2. Each mum and dad investor convert just one of their investment properties into four micro-apartments (with a private bathroom, bedroom and kitchenette)

3. 500,000 properties times four micro-apartments equates to two million affordable places to live

4. Taxpayer cost = $0 (as opposed to the $3.7 billion requested from Homelessness Australia).

Homelessness Week is the perfect time for our banks and governments to step up and do their bit to redress outdated policies.

Ian Ugarte, Diddillibah



Again the Sunshine Coast Daily (Daily, August 3) carried an opinion piece authored by George Helon (Smart Phone! Dead Driver!), must be a staff writer, on drivers using the mobile phone.

I have never seen any campaign by the media in offering a solution, so where is the media on this in the public interest? Missing, like the brains of the offenders?

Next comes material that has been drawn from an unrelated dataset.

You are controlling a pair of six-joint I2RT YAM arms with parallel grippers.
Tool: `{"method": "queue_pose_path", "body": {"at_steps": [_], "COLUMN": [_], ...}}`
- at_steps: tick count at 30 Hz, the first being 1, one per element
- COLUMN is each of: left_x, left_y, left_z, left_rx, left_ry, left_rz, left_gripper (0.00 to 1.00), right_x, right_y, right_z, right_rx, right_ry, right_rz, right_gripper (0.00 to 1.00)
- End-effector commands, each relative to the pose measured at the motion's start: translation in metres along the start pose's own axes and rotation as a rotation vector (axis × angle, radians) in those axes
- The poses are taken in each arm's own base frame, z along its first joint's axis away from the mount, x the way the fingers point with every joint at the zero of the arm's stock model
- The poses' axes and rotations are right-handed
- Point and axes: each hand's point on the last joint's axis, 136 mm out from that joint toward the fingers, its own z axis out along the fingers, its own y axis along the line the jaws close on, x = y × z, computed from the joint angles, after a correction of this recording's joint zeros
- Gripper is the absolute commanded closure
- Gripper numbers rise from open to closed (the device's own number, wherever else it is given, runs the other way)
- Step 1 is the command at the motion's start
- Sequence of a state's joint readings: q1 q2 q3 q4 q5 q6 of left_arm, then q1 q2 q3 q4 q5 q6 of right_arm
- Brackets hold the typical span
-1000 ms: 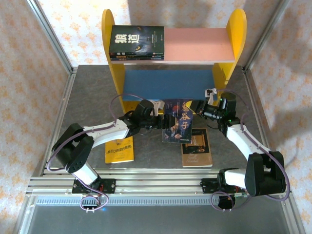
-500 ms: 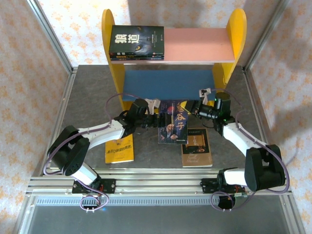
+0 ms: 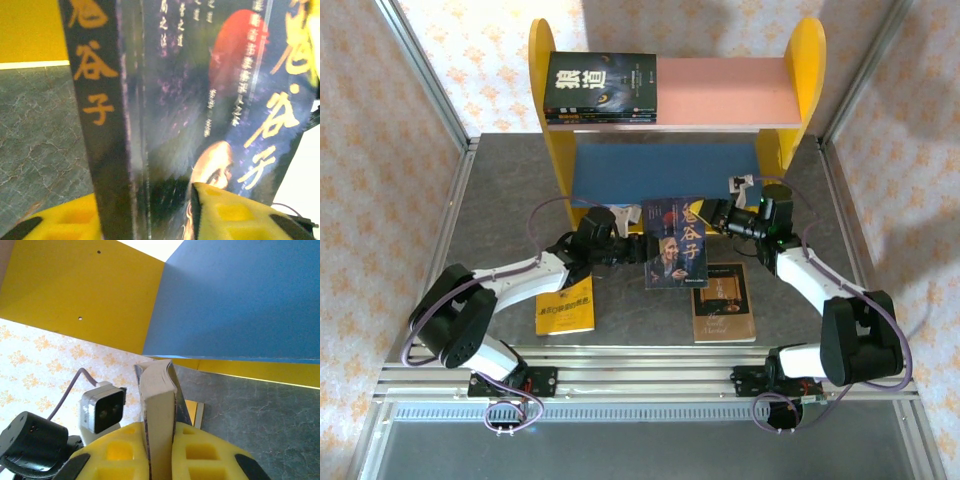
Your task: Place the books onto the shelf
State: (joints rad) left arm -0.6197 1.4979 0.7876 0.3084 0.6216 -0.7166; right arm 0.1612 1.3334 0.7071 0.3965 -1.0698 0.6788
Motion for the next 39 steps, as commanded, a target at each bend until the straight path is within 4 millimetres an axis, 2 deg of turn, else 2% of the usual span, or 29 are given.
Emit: {"method": "queue_pose_path", "body": {"at_steps": [1,5,7,9,10,17,21,26,30,39], "left_x": [-0.019,-0.023,-0.026,-0.029,-0.033,-0.055,-0.074,-0.097,-0.114,-0.144], "left_y": [-0.058,-0.069,-0.073,-0.076,-0.079,-0.099,-0.097,-0.097,-0.102,-0.099], "left_z": [-0.016,-0.023,-0.026,-0.03,-0.033,-0.062,-0.083,-0.107,-0.118,-0.129], "left_rx": [0.198,0.236,0.246,0.257,0.266,0.318,0.25,0.174,0.142,0.076], "left_ry": [-0.074,-0.1,-0.114,-0.141,-0.163,-0.318,-0.442,-0.58,-0.642,-0.774], "left_rz": [0.107,0.119,0.122,0.122,0.118,0.118,0.118,0.127,0.129,0.081], "left_gripper": [0.69,0.78,0.83,0.97,1.0,1.0,1.0,1.0,1.0,1.0], "right_x": [-0.008,-0.009,-0.011,-0.011,-0.011,-0.011,-0.012,-0.005,0.0,0.003], "right_y": [0.01,0.005,0.003,0.002,0.001,-0.007,-0.009,-0.01,-0.005,0.015], "right_z": [0.004,0.004,0.004,0.005,0.005,-0.001,-0.006,-0.009,-0.006,-0.002], "right_rx": [-0.008,0.015,0.022,0.028,0.03,0.087,0.104,0.111,0.091,0.024], "right_ry": [-0.011,-0.02,-0.027,-0.029,-0.03,-0.066,-0.102,-0.115,-0.126,-0.191], "right_rz": [-0.047,-0.036,-0.034,-0.025,-0.024,-0.003,0.014,0.035,0.045,0.064], "right_gripper": [0.85,0.74,0.74,0.68,0.65,0.59,0.48,0.29,0.15,0.06]}}
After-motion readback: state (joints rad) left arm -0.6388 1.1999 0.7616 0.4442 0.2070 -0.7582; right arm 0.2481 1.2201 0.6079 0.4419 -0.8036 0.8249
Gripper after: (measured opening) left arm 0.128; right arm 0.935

While we have spineless politicians, the idiot bottom-feeders will flout that law.

To get fair dinkum to empower the police on to:

Confiscate the phone immediately for 30 days.

The second occasion remove the phone for 90 days and $3000 fine, and

On the third offence, confiscate phone and vehicle for 90 days.

I suggested these same actions some 10 years ago.

Still, all political parties are spineless and without real public concern and until we have leadership and enforceable punishments bogans and selfish people will always give the law "The Bird"!

Bob Buick, Mountain Creek




There is definitely a likeness to the mane of the beautiful Spanish Andalusian horses some of our fashion conscious NRL players have had their hair styled on for this disastrous COVID-19 controlled season.

They have been given every opportunity to continue with their careers but have also had to sacrifice family life in an attempt to keep the game alive.

If for loyal supporters a season one that they would have preferred to have never happened others have had to sacrifice more.

Unfortunately it's been a lot harder on other sports and for those who have lost their jobs and even more so for those that have lost loved ones.

I wonder how next year's supporters will look back on this year and treat it as another hiccup and what will be the hair styles of some of our sports players.

I have a feeling it will be in the shape of a V for VICTORY.

Ernest Wright, Sunrise Beach



The alarmist article "'Demographic Disaster Tipped for Australia" (Daily, August 1) looks at future population levels purely from a conventional economics viewpoint, ignoring the long term adverse impacts of population growth. The human race is already using far more of Earth's resources than is sustainable.

Although minimising population growth (and even encouraging population reduction) will be a major problem, it is something that must be tackled on behalf of future generations. Otherwise, a time will come within a few generations when there just aren't the resources available to sustain humanity.